[TASK DETAILS]
For the records below, work out the number of lines holding "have" and reply with only that.
───── RECORDS SHOWN
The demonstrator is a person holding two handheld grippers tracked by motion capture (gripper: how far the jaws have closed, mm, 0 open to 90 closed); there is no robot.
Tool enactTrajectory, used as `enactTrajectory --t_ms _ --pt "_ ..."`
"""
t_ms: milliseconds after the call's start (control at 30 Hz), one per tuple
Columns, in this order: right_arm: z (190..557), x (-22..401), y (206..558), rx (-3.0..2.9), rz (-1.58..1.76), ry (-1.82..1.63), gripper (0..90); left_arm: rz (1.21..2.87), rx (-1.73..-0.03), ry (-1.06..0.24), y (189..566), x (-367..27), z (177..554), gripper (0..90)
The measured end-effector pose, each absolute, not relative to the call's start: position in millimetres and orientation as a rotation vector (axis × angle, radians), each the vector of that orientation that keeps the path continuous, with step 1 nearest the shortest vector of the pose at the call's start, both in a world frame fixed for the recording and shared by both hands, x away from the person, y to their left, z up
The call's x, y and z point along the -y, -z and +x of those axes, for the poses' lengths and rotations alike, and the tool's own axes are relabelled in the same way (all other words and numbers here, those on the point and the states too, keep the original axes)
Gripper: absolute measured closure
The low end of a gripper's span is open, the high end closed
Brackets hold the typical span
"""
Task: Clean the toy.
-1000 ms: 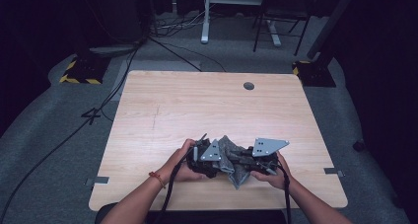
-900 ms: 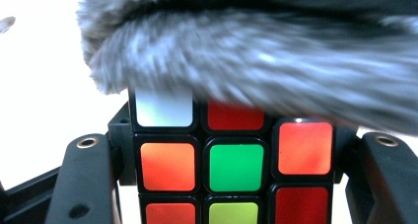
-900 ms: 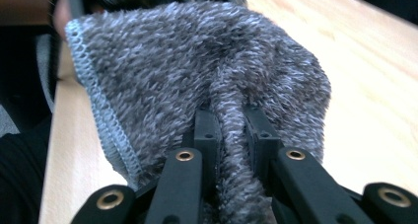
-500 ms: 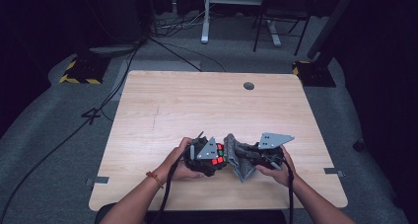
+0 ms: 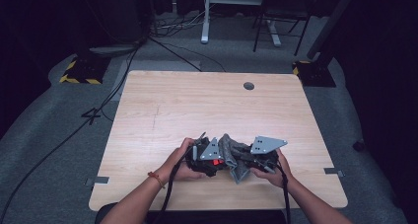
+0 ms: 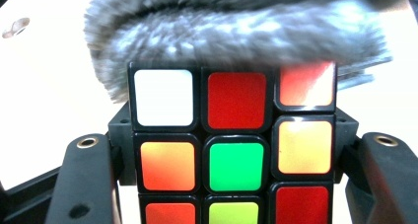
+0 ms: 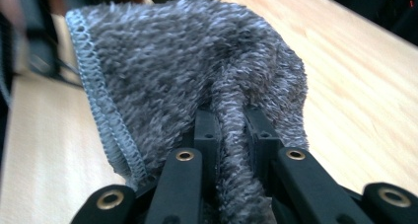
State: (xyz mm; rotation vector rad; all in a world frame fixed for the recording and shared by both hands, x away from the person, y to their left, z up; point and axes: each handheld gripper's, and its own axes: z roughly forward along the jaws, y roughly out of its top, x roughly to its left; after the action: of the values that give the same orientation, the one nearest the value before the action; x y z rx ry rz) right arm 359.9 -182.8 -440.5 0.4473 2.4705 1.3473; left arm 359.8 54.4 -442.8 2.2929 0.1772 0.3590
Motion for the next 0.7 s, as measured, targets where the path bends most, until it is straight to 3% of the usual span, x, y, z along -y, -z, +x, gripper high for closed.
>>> enactTrajectory --t_ms 367,700 --pt "370.8 194.9 446.3 -2.518 0.523 -1.559 79.7 2.15 -0.16 -0.294 431.0 -61.4 357.7 33.4" --pt "361.8 195.8 433.9 -2.462 0.481 -1.658 79.8 2.256 -0.133 -0.342 438.5 -52.6 355.5 33.1"
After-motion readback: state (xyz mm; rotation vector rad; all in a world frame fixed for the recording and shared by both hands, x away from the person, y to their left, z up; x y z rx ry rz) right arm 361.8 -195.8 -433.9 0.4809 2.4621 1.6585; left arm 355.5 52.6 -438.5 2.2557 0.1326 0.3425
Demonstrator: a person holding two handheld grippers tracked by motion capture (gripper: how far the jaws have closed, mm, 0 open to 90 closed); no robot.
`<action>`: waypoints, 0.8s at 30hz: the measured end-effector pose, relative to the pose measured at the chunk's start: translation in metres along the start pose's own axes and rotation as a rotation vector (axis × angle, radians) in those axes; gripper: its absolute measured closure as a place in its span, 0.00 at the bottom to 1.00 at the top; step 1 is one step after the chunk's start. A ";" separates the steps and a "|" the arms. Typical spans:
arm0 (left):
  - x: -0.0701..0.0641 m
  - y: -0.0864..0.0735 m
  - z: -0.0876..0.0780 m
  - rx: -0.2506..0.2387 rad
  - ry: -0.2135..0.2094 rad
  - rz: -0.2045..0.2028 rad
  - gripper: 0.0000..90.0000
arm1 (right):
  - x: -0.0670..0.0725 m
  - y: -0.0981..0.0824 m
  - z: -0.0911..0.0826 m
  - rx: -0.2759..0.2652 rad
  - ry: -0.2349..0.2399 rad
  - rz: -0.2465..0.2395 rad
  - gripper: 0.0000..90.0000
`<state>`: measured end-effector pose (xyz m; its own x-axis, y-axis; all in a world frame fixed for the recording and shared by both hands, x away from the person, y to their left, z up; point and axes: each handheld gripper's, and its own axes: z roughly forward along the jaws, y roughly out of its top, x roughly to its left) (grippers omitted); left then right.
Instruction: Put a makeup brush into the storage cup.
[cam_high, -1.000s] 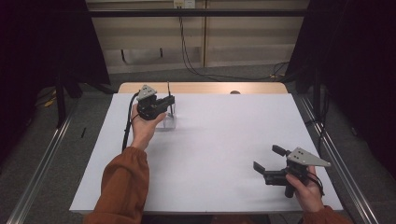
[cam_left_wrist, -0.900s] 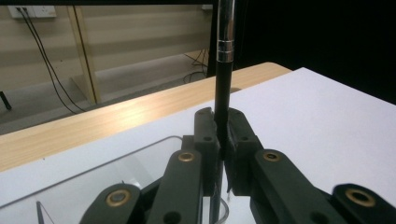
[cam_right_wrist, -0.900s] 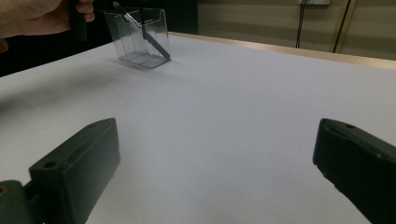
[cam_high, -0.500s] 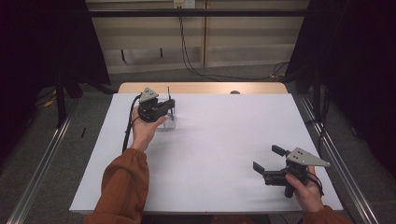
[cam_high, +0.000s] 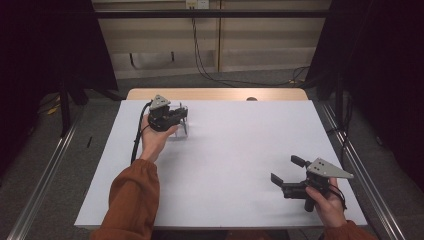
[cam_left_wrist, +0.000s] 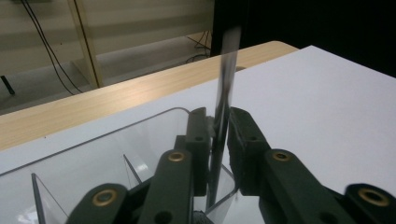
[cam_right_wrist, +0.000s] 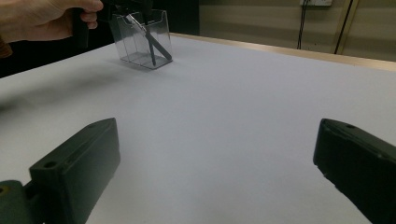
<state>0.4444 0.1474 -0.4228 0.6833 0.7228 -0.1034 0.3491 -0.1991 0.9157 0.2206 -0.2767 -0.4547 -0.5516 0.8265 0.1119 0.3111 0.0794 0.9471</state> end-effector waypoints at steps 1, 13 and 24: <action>0.000 0.000 0.000 -0.003 0.004 -0.004 0.85 | 0.000 0.000 0.000 0.000 0.000 0.000 0.00; -0.011 0.009 -0.006 -0.073 0.002 -0.017 0.49 | -0.001 0.000 0.000 -0.005 -0.004 0.003 0.00; -0.007 0.007 -0.012 -0.073 0.026 -0.030 0.16 | -0.003 -0.001 0.001 -0.004 -0.009 0.010 0.00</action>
<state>0.4337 0.1489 -0.4109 0.6560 0.7449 -0.1217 0.3204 -0.1288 0.9385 0.2230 -0.2790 -0.4559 -0.5416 0.8323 0.1183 0.3131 0.0691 0.9472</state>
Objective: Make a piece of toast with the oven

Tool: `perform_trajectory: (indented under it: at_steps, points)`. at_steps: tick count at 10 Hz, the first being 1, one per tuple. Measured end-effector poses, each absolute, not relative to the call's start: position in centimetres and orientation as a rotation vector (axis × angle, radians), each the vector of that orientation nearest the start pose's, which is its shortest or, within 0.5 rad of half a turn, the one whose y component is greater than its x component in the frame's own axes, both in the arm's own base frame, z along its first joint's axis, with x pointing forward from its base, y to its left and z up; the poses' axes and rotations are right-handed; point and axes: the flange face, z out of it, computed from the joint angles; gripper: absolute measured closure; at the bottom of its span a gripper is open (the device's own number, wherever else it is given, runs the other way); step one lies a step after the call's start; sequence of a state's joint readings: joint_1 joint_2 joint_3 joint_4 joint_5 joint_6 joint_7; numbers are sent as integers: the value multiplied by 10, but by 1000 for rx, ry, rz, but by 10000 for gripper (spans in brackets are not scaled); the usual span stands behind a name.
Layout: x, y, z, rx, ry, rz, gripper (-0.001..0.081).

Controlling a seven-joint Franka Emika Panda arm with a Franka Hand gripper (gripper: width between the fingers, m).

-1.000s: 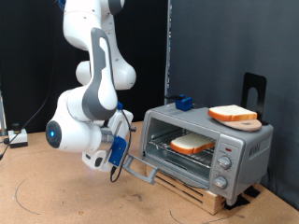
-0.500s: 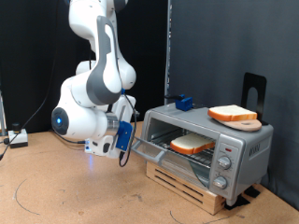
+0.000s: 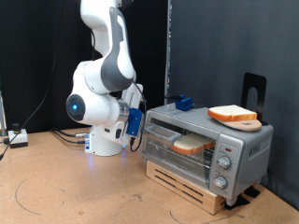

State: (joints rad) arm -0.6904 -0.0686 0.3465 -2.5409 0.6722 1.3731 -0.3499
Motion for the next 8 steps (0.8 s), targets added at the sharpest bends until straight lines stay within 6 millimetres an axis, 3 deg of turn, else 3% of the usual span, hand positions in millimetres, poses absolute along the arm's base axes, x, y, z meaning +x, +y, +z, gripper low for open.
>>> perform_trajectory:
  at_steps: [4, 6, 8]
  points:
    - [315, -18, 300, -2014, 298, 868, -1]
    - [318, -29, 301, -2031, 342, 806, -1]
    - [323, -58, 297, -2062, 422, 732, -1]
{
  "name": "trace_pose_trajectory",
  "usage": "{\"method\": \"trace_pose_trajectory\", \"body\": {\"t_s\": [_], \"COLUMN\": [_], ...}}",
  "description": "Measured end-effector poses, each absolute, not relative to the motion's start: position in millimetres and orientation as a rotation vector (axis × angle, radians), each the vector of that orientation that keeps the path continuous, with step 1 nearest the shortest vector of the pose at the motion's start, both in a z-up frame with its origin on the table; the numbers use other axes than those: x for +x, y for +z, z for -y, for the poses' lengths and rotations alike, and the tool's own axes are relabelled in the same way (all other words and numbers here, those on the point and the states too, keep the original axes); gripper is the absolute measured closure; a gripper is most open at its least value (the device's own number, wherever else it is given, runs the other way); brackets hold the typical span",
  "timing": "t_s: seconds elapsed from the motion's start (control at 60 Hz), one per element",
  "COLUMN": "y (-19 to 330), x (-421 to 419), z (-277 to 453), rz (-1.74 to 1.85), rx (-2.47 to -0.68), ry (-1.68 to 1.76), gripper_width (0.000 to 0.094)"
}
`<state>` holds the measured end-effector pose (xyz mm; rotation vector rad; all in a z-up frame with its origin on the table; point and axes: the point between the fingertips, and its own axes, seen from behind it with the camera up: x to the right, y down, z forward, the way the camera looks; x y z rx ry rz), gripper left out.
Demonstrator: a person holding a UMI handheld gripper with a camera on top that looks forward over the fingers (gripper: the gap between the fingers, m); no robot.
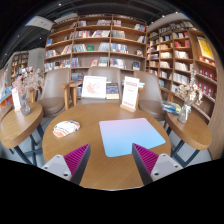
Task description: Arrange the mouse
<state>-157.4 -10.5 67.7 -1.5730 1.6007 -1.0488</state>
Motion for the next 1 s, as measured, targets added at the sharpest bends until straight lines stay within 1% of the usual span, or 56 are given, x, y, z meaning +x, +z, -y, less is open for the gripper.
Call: {"method": "trace_pose_trajectory", "body": {"t_s": [0.267,0.533,0.733,1.0], "y": [45,30,20,2], "x": [-157,-144,-124,-81], "z": [-83,-152,-181,-196], "rz": [-1.532,-1.499,-1.51,-1.564], "rx": [-1.661,-1.68,-1.675,-1.653], "ry": [-0.988,-0.925,-0.896,-0.863], "gripper_width": [0.0081,0.0081,0.008,0.0083]}}
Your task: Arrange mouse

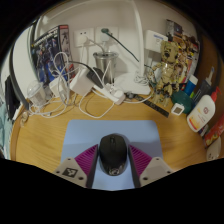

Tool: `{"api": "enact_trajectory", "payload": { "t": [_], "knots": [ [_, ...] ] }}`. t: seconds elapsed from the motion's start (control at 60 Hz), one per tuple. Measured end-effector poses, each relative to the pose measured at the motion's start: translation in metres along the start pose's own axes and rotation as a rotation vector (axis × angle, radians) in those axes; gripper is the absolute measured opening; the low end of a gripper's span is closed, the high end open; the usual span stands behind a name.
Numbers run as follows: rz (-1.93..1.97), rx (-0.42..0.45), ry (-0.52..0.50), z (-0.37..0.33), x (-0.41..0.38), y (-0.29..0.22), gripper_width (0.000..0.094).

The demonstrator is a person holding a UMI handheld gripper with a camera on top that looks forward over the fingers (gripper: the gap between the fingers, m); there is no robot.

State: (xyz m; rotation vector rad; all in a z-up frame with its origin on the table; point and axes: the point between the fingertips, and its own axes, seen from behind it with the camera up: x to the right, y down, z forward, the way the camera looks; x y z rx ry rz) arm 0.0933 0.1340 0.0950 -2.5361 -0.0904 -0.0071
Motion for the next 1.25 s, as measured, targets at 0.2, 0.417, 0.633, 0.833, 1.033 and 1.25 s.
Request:
{"api": "enact_trajectory", "payload": {
  "t": [0.2, 0.417, 0.633, 0.833, 1.033, 1.25],
  "knots": [
    [-0.007, 0.031, 0.022, -0.054, 0.004, 0.0, 0.0787],
    [0.049, 0.111, 0.067, -0.168, 0.004, -0.007, 0.0786],
    [0.082, 0.257, 0.108, -0.299, -0.007, -0.04, 0.0786],
    [0.08, 0.367, 0.121, -0.377, -0.027, -0.06, 0.0789],
    [0.062, 0.388, 0.12, -0.407, -0.042, -0.05, 0.0784],
    [0.068, 0.399, 0.126, -0.419, -0.043, -0.039, 0.0786]
  ]
}}
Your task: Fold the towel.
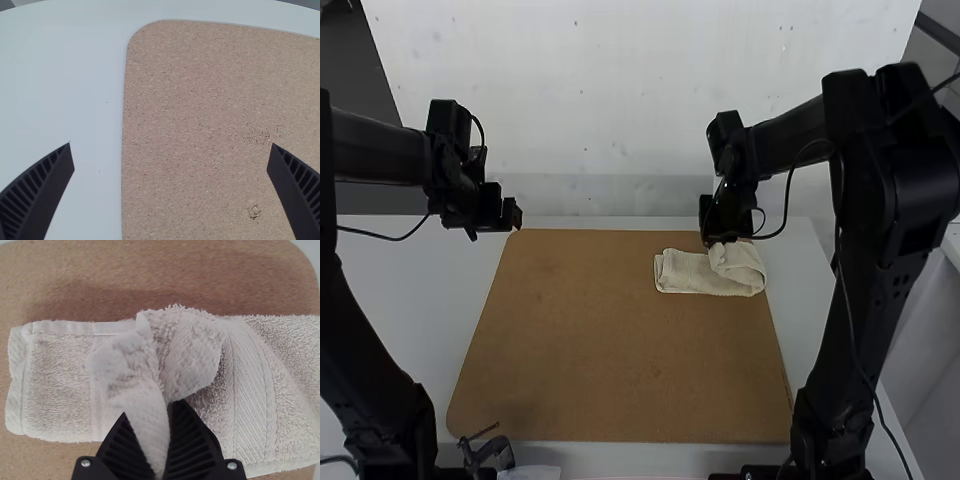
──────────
[RESULT OF THE TASK]
2